To remember him, in Gimnasia’s stadium as mentioned named after Legrotaglie, there is a stump in memory of little Cocò, with a wonderful phrase written engraved on it “Por irse a jugar al cielo nos quedamos sin mascota. Aquí un pibe menos, allá un ángel más.” (To go play in the sky we are left without our mascot.

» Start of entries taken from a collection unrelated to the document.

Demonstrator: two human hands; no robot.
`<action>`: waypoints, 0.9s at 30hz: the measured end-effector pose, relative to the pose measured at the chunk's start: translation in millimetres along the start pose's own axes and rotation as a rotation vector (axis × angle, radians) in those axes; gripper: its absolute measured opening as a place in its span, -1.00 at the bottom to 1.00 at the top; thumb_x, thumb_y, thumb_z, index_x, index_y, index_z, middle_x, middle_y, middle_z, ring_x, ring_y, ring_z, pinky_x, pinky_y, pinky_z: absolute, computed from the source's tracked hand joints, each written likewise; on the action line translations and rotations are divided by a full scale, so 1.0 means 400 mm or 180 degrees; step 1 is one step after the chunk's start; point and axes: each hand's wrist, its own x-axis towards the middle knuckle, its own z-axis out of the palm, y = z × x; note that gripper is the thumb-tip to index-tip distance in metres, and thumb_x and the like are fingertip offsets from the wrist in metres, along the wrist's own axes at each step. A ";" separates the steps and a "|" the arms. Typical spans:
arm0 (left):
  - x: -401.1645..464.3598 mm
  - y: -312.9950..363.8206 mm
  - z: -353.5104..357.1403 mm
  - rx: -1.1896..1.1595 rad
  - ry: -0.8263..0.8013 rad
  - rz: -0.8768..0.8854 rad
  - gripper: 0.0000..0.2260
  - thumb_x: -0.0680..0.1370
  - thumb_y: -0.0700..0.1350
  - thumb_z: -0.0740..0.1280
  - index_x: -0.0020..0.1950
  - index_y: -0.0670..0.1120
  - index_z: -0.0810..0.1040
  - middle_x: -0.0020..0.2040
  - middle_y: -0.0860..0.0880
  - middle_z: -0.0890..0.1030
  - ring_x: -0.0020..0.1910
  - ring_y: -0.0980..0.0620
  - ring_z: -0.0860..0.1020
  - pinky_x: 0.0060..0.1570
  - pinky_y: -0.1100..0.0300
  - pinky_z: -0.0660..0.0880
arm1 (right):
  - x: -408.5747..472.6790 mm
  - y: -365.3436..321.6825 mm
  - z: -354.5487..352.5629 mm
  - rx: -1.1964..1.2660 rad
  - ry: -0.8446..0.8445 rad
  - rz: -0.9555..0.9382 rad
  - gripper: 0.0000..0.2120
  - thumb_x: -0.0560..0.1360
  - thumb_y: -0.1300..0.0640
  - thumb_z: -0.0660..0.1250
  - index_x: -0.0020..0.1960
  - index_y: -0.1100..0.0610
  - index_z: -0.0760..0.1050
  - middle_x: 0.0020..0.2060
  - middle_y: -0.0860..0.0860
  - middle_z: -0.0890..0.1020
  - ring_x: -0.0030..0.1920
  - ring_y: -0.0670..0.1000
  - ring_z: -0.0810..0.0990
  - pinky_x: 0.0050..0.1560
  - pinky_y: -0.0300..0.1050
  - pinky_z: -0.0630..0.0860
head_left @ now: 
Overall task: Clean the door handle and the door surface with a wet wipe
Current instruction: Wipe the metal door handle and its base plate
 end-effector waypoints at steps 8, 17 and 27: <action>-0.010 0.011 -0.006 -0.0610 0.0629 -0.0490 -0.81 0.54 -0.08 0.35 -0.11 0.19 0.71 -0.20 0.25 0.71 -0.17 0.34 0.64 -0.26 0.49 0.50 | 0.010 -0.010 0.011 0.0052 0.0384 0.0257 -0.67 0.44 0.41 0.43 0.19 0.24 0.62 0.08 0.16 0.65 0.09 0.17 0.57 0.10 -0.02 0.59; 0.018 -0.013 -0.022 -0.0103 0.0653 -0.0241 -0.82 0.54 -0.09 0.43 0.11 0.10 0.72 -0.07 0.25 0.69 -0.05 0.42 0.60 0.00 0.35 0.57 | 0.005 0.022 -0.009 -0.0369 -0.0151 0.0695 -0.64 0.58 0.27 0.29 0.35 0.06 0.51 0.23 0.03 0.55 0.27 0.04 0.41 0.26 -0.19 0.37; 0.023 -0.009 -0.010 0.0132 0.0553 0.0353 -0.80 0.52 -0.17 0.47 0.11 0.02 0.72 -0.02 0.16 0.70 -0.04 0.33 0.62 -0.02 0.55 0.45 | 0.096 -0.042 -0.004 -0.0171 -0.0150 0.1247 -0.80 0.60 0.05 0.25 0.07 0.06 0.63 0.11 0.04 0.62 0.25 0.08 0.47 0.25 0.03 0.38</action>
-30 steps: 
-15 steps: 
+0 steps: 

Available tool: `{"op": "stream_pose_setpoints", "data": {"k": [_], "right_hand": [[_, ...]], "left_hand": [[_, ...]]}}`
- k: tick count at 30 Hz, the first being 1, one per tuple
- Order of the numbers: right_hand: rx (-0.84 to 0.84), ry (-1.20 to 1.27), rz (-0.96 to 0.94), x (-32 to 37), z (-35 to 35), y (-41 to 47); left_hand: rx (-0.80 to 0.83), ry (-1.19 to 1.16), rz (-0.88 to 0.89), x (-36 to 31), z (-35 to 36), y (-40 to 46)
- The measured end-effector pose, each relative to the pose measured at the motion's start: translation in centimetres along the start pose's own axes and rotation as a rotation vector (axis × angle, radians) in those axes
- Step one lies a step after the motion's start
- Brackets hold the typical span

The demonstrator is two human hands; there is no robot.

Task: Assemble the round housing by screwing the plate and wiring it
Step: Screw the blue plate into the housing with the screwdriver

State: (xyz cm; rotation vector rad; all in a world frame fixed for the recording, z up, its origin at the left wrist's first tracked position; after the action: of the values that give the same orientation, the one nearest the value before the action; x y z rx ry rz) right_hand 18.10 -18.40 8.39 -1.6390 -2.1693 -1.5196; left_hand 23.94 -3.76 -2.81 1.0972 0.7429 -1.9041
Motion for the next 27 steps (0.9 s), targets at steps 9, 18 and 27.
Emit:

Here we have one less child, up there one more angel.”).
Victor Legrotaglie’s story, as mentioned at the outset, is very reminiscent of that of another Argentine soccer great who, like “El Maestro,” opted for a low-profile career in lesser teams.
That of “Trinche,” Tomas Felipe Carlovich.
What not many people know is that not only is there a great friendship between the two that makes it so that even today, despite the 700 kilometers between Mendoza and Rosario, “El Victor” and “El Trinche” hang out for a recurrence or a simple asado in company.
But there is more.
The two played a game together, in the same cancha and wearing the same jersey.
It was on the occasion of striker Dario Luis Felman’s move from Gimnasia to Boca Juniors.
It was on April 19, 1975. El Maestro, now 38 years old and at the end of his career (he would play a few more games the following season in the Américo Tesorieri) was deployed in the middle of the field on the right center with “El Trinche” Carlovich as the classic “5,” the defensive midfielder protecting the defense and first in setting up the maneuver.
The first half was a veritable “baile” for Rogelio Dominguez’s poor Boca.
Carlovich and Legrotaglie are the authentic masters of the field.
They impose their cadenced rhythm, they duet as if they have been playing together forever.
In the end it will be 2 to 1 for Gimnasia and in Maestro Victor Legrotaglie’s memory “the match in which I had the most fun in life. Now I know why they call Tomas Felipe Carlovich “El Rey”: someone as strong as him in our parts I had never seen before.”
And at every meeting the phrase of “Trinche” Carlovich to his friend Victor is always the same.
“The real “Rey” is you my friend.”
NOTE: The great “Trinche” Carlovich left us in May of the nefarious 2020. You can read about him elsewhere on the site.